=== Section Start ===

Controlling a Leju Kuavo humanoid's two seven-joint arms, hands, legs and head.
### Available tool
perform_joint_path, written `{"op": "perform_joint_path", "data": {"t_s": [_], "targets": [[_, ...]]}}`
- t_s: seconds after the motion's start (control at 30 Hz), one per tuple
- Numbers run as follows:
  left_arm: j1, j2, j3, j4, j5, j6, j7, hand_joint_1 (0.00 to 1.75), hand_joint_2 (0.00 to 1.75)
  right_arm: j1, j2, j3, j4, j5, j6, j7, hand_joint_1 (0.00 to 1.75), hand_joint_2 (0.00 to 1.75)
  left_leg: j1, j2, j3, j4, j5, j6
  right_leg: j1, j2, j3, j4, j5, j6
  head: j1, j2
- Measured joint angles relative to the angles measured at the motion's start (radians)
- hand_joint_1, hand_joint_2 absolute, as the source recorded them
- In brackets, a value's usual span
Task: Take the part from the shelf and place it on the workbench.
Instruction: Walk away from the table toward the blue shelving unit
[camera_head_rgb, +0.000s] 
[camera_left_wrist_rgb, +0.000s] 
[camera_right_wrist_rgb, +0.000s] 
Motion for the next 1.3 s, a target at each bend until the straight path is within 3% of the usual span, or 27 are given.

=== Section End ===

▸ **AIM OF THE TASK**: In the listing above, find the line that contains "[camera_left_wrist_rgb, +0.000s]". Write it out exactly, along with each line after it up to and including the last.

▸ **RESPONSE BELOW**:
[camera_left_wrist_rgb, +0.000s] 
[camera_right_wrist_rgb, +0.000s] 
Motion for the next 1.3 s, a target at each bend until the straight path is within 3% of the usual span, or 27 are given.

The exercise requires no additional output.